Programme(s) to which this project applies:
|☑ MPhil/PhD||☒ MRes[Med]||☒ URIS|
Chronic kidney disease (CKD) is an escalating public health problem associated with considerable morbidity, mortality and treatment cost. Common causes of CKD include diabetes and hypertension. There is currently no effective treatment for CKD.
CKD is characterized by the progressive accumulation of matrix proteins in the kidney parenchyma, which replaces normal kidney tissue with fibrous matter leading to a loss of kidney function. Increased fibrogenesis occurs when a wound-healing response fails to resolve after inflammatory injury. Irrespective of the primary aetiology, tubulo-interstitial fibrosis is considered the final common pathway that drives CKD to end-stage renal failure. The underlying mechanisms that contribute to tubulo-interstitial fibrosis remains undefined.

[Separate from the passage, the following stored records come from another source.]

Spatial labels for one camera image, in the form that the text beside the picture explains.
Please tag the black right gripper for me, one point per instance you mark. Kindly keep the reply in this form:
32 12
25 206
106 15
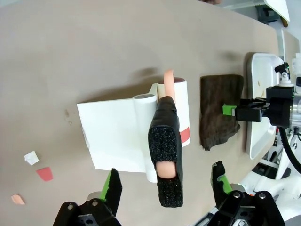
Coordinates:
281 106

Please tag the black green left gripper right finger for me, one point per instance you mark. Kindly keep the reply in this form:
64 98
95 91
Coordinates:
221 183

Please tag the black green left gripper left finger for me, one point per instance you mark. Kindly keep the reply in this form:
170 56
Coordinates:
112 188

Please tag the brown cloth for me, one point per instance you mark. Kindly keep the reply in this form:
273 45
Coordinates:
218 99

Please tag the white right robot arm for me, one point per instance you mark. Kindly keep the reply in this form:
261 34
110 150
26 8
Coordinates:
268 186

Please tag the metal tray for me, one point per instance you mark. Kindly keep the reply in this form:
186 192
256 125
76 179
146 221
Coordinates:
258 134

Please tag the white folding stand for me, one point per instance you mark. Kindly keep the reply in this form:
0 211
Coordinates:
110 131

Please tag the red paper scrap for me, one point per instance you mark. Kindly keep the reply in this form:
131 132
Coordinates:
45 174

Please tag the white paper scrap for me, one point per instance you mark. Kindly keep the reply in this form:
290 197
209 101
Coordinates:
31 157

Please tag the pink paper scrap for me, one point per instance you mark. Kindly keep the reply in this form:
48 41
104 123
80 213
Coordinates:
17 199

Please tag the white side table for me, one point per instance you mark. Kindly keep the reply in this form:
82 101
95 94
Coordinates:
279 8

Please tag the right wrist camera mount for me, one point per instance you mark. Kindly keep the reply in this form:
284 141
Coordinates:
285 71

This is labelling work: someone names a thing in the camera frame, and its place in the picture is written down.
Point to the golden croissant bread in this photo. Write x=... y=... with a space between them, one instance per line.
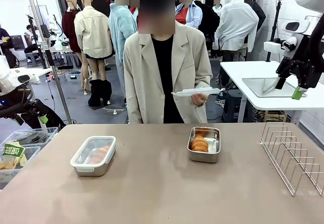
x=100 y=154
x=200 y=145

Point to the green and yellow snack bag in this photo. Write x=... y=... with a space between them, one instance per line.
x=14 y=150

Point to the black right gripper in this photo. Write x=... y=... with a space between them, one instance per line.
x=303 y=72

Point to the person's left forearm beige sleeve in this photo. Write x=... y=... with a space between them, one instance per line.
x=203 y=85

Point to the person in beige coat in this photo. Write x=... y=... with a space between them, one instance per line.
x=146 y=82

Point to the mannequin in cream jacket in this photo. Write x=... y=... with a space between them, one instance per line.
x=92 y=32

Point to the black tripod pole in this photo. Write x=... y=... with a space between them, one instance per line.
x=279 y=19

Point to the black computer monitor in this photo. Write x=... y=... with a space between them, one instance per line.
x=18 y=42

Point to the figure in blue shirt red top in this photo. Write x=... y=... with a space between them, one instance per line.
x=195 y=14

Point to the clear plastic storage bin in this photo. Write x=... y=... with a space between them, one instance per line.
x=33 y=153
x=48 y=131

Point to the clear plastic snap-lock lid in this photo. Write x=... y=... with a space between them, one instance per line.
x=76 y=162
x=192 y=92

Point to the mannequin in black coat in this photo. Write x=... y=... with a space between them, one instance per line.
x=210 y=26

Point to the rectangular steel food container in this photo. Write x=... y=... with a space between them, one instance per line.
x=92 y=171
x=201 y=155

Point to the white box on stand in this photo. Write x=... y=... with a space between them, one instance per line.
x=272 y=46

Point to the white table with white legs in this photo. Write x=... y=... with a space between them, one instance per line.
x=235 y=69

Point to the seated person in dark clothes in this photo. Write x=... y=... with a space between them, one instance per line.
x=31 y=44

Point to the mannequin in dark red sweater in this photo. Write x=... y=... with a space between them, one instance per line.
x=69 y=24

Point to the mannequin in light blue jacket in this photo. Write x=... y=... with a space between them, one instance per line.
x=121 y=26

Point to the silver metal stand pole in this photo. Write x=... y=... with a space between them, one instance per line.
x=57 y=82

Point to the person's right forearm beige sleeve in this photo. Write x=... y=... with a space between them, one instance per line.
x=132 y=105

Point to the black fuzzy boot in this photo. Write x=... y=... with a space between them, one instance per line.
x=106 y=90
x=95 y=95

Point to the silver metal tongs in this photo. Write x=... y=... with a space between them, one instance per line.
x=269 y=87

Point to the mannequin in white jacket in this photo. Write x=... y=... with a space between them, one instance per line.
x=235 y=21

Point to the mannequin in black dress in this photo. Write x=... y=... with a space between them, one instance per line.
x=259 y=11

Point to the person's left hand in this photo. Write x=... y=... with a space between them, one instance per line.
x=198 y=100

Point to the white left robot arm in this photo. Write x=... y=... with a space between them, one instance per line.
x=12 y=80

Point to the white desk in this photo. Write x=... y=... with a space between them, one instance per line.
x=38 y=72

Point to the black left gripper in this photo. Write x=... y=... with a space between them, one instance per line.
x=30 y=107

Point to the grey plastic stool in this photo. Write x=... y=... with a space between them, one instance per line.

Our studies aim to investigate the molecular and immunological mechanisms that mediates CKD using animal studies and in vitro studies, with particular focus on cellular mechanisms and phenotypic manifestations in resident renal tubulo-interstitial cells.
A greater understanding of disease pathogenesis and the identification of key pathways and molecules that contribute to the initiation of CKD may allow for the development of novel therapeutic agents.